▶ **AIM OF THE TASK**: Set the data below down again, exactly, with every picture left out.

▶ **DATASET EXTRACT**:
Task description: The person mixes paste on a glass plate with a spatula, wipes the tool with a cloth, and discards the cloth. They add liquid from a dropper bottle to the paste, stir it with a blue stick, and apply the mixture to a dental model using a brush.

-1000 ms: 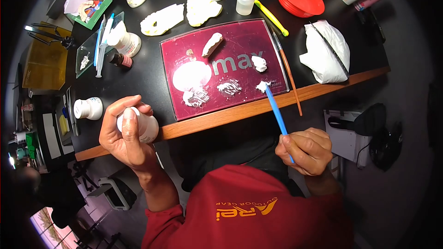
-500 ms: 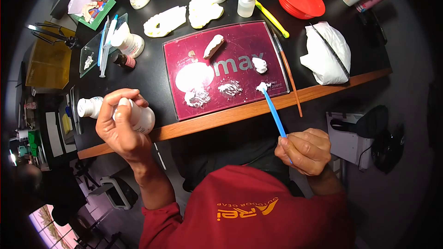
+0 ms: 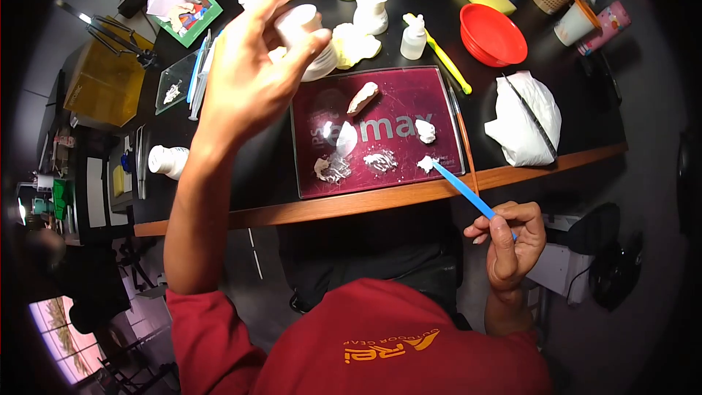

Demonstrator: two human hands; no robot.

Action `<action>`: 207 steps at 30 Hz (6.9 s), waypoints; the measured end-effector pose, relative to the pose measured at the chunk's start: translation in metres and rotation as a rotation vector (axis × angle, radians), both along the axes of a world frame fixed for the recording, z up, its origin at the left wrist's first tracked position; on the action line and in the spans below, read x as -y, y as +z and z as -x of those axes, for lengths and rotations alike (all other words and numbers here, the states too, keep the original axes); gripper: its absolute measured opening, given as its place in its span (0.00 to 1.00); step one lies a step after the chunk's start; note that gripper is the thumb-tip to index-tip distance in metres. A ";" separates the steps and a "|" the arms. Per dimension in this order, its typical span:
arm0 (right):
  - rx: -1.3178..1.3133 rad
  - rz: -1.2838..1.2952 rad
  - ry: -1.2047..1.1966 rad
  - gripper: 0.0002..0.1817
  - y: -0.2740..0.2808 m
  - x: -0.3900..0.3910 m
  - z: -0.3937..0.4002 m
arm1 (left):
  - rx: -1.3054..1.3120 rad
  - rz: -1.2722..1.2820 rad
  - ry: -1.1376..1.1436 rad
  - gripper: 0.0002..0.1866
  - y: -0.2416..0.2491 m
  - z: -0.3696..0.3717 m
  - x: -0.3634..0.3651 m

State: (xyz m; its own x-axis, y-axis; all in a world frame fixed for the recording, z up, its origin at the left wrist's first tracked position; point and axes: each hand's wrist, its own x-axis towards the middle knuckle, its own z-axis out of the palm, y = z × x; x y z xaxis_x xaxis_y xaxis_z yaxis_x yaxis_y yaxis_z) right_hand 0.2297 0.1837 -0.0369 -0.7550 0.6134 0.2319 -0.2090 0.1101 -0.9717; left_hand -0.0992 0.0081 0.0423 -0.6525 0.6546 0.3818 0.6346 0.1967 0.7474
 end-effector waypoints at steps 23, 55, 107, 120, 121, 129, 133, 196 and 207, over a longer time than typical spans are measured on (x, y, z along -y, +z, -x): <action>0.373 0.094 0.168 0.21 0.041 0.002 0.003 | -0.460 0.535 0.226 0.30 -0.025 0.115 -0.068; 0.362 -0.903 -0.129 0.22 0.011 0.042 0.019 | 0.184 -0.131 0.310 0.13 -0.071 -0.092 0.104; 0.258 -0.974 -0.112 0.21 0.005 0.035 0.025 | 0.154 -0.099 0.258 0.12 -0.073 -0.093 0.107; 0.245 -0.971 -0.163 0.20 0.006 0.032 0.026 | 0.162 -0.140 0.324 0.14 -0.073 -0.094 0.102; 0.261 -0.976 -0.154 0.20 0.006 0.032 0.025 | 0.167 -0.139 0.325 0.14 -0.073 -0.095 0.102; 0.274 -0.959 -0.152 0.20 0.007 0.029 0.028 | 0.166 -0.145 0.334 0.14 -0.073 -0.095 0.100; 0.243 -0.957 -0.144 0.20 0.008 0.031 0.027 | 0.170 -0.129 0.339 0.14 -0.072 -0.095 0.101; 0.235 -0.985 -0.157 0.21 0.006 0.022 0.029 | 0.105 -0.065 0.269 0.13 -0.071 -0.096 0.104; 0.275 -0.974 -0.134 0.20 0.013 0.023 0.031 | 0.095 -0.065 0.265 0.13 -0.071 -0.096 0.104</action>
State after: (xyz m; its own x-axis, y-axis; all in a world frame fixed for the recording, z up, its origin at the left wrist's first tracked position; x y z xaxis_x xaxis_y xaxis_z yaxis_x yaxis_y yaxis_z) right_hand 0.1992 0.1610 -0.0238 -0.7962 0.3345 0.5042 0.0802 0.8843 -0.4600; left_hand -0.0032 -0.0956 -0.0282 -0.8326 0.4325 0.3461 0.4938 0.2964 0.8175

▶ **REPLY TO THE EXERCISE**:
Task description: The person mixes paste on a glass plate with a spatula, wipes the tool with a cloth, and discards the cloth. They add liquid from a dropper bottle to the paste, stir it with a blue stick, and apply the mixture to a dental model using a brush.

-1000 ms: 
-500 ms: 
+0 ms: 

Demonstrator: two human hands; no robot.

Action `<action>`: 207 steps at 30 Hz (6.9 s), waypoints; the measured end-effector pose, relative to the pose measured at the chunk's start: translation in metres and rotation as a rotation vector (axis × angle, radians), both along the axes of a world frame fixed for the recording, z up, its origin at the left wrist's first tracked position; on the action line and in the spans below, read x as -y, y as +z and z as -x of those axes, for lengths and rotations alike (all other words and numbers here, the states too, keep the original axes); gripper: its absolute measured opening, given as its place in its span (0.00 to 1.00); step one lies a step after the chunk's start; note that gripper is the thumb-tip to index-tip distance in metres. A ";" separates the steps and a "|" the arms. Per dimension in this order, its typical span:
arm0 (right):
  - rx: -1.3178..1.3133 rad
  - rz: -1.2838..1.2952 rad
  - ry: -1.2047..1.1966 rad
  - gripper: 0.0002..0.1817
  - y: -0.2740..0.2808 m
  - x: -0.3900..0.3910 m
  - z: -0.3937..0.4002 m
arm1 (left):
  - rx: -1.3054..1.3120 rad
  - rz: -1.2722..1.2820 rad
  - ry: -1.1376..1.1436 rad
  - gripper: 0.0002..0.1866
  - y: -0.2416..0.2491 m
  - z: -0.3696..0.3717 m
  - x: -0.3634..0.3651 m

State: (xyz m; its own x-axis, y-axis; all in a world frame fixed for the recording, z up, its origin at the left wrist's first tracked position; point and axes: each hand's wrist, its own x-axis towards the middle knuckle, its own z-axis out of the palm, y = z × x; x y z xaxis_x xaxis_y xaxis_z yaxis_x yaxis_y yaxis_z) right_hand 0.2297 0.1837 -0.0369 -0.7550 0.6134 0.2319 -0.2090 0.1101 -0.9717; left_hand -0.0992 0.0081 0.0423 -0.6525 0.6546 0.3818 0.6346 0.1967 0.7474
 end-effector waypoints at steps 23, 55, 107, 120, 121, 129, 133, 196 and 207, over a longer time than typical spans are measured on (x, y, z along -y, +z, -x): <action>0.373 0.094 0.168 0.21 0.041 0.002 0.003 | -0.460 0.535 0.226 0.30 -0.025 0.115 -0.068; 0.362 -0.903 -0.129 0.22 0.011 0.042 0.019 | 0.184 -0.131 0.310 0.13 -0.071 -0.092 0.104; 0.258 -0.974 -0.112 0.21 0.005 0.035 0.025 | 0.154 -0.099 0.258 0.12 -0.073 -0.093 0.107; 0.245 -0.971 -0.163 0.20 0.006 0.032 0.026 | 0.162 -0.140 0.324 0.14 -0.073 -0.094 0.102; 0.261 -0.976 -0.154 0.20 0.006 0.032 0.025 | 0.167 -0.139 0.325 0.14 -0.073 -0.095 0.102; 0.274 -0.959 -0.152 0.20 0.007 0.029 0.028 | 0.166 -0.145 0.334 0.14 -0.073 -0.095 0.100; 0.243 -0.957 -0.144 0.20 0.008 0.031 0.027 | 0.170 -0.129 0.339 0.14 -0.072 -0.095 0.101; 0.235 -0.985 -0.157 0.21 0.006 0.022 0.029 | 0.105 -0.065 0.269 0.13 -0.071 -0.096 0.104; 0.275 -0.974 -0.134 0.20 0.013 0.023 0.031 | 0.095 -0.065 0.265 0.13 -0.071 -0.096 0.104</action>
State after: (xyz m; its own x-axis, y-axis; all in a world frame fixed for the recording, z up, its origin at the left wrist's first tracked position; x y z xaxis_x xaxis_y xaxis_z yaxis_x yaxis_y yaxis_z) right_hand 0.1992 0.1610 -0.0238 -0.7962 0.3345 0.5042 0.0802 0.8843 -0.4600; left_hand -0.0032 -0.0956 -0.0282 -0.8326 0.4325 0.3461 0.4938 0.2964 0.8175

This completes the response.